Re: Split first and last names
by hippo (Bishop) on Nov 09, 2022 at 23:43 UTC
|
The short answer is that it's not a solvable problem. See Falsehoods Programmers Believe About Names for why that is.
If you insist on storing data labelled as first name and last name then the best plan is to ask the person for those data items as separate fields (ie. change your web form).
| [reply] |
|
Falsehoods Programmers Believe About Names
It goes even further.
I know Mies van der Rohe (architect) from a street name, from an address change that once was important to me. I googled his name a long time ago, and that's almost all I remembered.
The name "Mies van der Rohe" follows a common pattern for people with a history from the Netherlands, "$firstname van (der|den) $lastname". So, I almost automatically splitted his name into "Mies" and "van der Rohe". Guess how suprised I was when I heared "Ludwig Mies van der Rohe" recently. OK, so LMvdR surely had two first names, that's quite common here. "Ludwig" and "Mies" must be the first names, and "van der Rohe" the last name. WRONG! "Mies van der Rohe" was his last name.
Just to annoy anyone handling names in computers, he was commonly refered to as "Mies" (which translates to english as lousy, crappy, bad). And to really annoy anyone handling names in computers, he was born as Maria Ludwig Michael Mies. A female first firstname, and no "van der Rohe" at all.
Some more examples: Re^7: regex to return line with name but not if it has a number - and I guess the name of the second example in that post has drastically changed this year.
Alexander
--
Today I will gladly share my knowledge and experience, for there are no sweeter words than "I told you so". ;-)
| [reply] |
|
Great examples! ++
In the midst of a contractual dispute with Warner Bros. in 1993, he changed his stage name to the
unpronounceable love symbol
and was often referred to as The Artist Formerly Known as Prince (or TAFKAP)
-- from The late (mindbogglingly brilliant) musician Prince (wikipedia)
I find this stuff very entertaining for some reason.
I remember being amused in the extreme by Prince's new unpronounceable name.
Since I don't have a list of references on this topic yet, I'll remedy that oversight here so as not to disappoint the LanX. :)
Further suggestions welcome!
References on Parsing Names and Addresses
Parsing names:
Related:
Address de-duplication:
CPAN
Note: this node was updated with new references long after originally written.
| [reply] |
|
> I guess the name of the second example in that post has drastically changed this year.
You shouldn't confuse legal name and nobility titles.
I'm pretty sure I read once, that he signed his marriage papers with Diana simply as "Charles Mountbatten-Windsor".
| [reply] |
|
|
|
If you insist on storing data labelled as first name and last name then the best plan is to ask the person for those data items as separate fields (ie. change your web form).
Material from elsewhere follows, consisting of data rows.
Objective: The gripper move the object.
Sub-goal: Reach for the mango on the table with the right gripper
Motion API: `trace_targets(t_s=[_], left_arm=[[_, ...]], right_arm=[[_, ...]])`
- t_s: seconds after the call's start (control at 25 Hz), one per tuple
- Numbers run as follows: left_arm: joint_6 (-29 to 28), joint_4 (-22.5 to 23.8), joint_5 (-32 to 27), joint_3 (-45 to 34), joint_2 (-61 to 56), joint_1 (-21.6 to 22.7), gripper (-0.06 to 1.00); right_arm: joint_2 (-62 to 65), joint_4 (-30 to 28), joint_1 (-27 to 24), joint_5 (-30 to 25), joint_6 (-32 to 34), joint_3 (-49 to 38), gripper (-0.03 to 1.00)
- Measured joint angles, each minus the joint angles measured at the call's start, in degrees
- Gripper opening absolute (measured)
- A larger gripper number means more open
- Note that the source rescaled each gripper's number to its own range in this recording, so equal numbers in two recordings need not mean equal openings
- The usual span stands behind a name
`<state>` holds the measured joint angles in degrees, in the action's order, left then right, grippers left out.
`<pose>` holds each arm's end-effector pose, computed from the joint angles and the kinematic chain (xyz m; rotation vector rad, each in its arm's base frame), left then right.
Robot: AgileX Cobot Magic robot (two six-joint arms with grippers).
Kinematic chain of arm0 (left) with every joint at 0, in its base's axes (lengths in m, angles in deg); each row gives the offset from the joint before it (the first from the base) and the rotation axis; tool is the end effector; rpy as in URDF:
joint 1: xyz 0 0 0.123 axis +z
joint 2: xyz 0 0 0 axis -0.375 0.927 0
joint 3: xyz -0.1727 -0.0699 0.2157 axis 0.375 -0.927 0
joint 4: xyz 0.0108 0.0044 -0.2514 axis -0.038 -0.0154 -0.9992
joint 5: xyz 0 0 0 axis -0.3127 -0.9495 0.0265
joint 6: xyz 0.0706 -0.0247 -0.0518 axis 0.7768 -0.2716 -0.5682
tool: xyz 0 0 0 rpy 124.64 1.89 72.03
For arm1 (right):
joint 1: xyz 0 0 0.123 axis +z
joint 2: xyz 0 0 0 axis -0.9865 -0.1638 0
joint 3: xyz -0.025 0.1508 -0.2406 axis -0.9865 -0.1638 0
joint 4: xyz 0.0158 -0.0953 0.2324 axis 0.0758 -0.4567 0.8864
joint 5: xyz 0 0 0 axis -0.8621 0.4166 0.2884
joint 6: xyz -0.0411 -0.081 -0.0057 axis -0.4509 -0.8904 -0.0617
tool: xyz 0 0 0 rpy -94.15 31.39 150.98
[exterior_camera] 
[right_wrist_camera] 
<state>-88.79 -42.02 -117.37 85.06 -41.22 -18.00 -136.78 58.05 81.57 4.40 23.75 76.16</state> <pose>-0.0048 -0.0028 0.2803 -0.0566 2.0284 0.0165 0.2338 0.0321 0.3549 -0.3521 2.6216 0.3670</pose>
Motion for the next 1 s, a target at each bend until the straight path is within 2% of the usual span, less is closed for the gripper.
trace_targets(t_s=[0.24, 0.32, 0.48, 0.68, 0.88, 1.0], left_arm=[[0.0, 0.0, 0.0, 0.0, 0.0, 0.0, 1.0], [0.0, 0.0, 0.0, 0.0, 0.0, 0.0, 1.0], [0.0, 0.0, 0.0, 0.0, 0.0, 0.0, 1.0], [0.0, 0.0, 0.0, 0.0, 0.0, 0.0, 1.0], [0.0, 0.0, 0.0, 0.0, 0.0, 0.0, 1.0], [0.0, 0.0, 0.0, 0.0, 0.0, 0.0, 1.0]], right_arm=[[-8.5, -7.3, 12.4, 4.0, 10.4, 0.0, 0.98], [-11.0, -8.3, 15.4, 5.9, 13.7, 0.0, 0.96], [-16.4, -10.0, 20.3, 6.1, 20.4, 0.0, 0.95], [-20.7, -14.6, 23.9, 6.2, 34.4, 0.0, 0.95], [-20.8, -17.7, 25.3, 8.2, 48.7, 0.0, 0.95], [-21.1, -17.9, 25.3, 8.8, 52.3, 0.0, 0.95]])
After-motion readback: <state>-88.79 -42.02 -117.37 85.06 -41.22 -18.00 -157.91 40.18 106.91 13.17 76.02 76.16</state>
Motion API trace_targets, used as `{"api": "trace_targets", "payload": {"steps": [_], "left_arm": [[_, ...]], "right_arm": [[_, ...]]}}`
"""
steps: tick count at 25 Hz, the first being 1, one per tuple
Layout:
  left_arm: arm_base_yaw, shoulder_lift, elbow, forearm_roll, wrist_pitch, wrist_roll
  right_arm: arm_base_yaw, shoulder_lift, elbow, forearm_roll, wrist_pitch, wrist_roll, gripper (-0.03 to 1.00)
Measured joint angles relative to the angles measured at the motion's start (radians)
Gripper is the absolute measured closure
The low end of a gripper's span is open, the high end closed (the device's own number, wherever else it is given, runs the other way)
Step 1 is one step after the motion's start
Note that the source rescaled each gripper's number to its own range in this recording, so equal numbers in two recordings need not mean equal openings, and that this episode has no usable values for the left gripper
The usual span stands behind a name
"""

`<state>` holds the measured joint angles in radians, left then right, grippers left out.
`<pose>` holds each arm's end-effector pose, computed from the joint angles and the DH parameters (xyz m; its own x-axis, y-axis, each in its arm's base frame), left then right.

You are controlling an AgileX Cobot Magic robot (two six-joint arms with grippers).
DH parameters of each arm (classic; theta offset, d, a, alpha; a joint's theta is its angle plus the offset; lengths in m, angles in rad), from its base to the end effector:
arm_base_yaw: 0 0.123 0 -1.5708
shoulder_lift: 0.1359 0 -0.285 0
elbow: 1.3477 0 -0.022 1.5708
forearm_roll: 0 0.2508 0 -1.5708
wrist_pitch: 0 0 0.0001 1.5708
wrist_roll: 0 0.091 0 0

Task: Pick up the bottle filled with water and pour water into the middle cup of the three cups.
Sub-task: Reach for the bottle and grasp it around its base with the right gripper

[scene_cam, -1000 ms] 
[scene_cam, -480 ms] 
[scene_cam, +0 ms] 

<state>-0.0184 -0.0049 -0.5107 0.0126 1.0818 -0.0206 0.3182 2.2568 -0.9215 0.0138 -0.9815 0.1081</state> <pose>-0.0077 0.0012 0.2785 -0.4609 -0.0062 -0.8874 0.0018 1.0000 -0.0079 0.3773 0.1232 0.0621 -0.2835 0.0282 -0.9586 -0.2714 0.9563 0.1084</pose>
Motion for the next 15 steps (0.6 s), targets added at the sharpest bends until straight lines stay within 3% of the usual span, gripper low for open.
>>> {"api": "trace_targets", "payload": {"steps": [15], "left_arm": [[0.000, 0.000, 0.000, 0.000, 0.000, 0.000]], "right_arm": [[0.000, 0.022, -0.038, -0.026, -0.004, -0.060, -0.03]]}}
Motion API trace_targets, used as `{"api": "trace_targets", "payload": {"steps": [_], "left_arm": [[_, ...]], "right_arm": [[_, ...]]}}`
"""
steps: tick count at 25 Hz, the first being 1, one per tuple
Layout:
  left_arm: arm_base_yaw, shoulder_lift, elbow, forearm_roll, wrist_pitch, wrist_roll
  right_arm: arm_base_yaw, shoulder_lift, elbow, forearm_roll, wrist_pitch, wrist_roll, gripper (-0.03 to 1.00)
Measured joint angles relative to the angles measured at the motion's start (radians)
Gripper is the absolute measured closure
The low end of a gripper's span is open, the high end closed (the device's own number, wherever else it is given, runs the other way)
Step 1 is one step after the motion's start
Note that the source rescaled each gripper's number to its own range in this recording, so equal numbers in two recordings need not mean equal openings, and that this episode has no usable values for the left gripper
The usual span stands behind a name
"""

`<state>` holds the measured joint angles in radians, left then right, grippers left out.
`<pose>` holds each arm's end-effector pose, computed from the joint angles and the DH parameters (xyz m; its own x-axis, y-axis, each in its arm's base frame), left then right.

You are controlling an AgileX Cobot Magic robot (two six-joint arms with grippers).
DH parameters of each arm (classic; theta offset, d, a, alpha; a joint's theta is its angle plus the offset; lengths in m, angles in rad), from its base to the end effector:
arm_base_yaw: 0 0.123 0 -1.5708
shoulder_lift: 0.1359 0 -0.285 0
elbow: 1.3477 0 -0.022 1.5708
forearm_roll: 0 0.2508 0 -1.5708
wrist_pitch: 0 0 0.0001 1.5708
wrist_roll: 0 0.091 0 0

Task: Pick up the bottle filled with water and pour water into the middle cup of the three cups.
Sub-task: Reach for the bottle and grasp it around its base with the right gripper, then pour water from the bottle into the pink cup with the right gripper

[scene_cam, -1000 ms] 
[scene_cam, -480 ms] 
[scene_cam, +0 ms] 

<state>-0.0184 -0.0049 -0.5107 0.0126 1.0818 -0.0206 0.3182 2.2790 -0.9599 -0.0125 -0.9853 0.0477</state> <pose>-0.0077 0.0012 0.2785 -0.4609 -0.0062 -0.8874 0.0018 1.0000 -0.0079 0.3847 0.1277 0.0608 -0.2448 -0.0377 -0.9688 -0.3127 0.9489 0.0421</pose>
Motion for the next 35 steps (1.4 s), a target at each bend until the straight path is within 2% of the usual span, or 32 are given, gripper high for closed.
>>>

As a marketer first and a programmer second and a DBA third, the form will not be changing! The reason is simple - more people fill in the form when we ask for the name as a single field than if we ask for it in two or three parts.
We've tested pretty much every combination and found (for our audience) that the optimal form uses placeholders, not labels. It has three fields on the initial page which are labelled
Your Name
Your Phone (optional)
Your Best Email
If we need extra information (we rarely do) then we ask for it after we have captured the key details and stored them safely.
As for the database storage...
We store name information as follows:
prefix
firstname
middle name(s)
nickname
lastname
preferred firstname
preferred fullname
suffix
The problem I see with storing the full name as they type it into a web form into the database is that we need to use both their full name (in an email to field perhaps or on the front of an envelope) but just their firstname in the salutaion. So we have to split it somewhere and, to my mind, it's best to do this early in the process - i.e. before storing it.
We have discussed adding a separator component for terms like von but we have so few in our databse that we currently treat them as part of the lastname
| [reply] [d/l] [select] |
|
we need to use both their full name (in an email to field perhaps or on the front of an envelope) but just their firstname in the salutation
Bod, though I know nothing of your (superb) business, it won't stop me from offering some free advice.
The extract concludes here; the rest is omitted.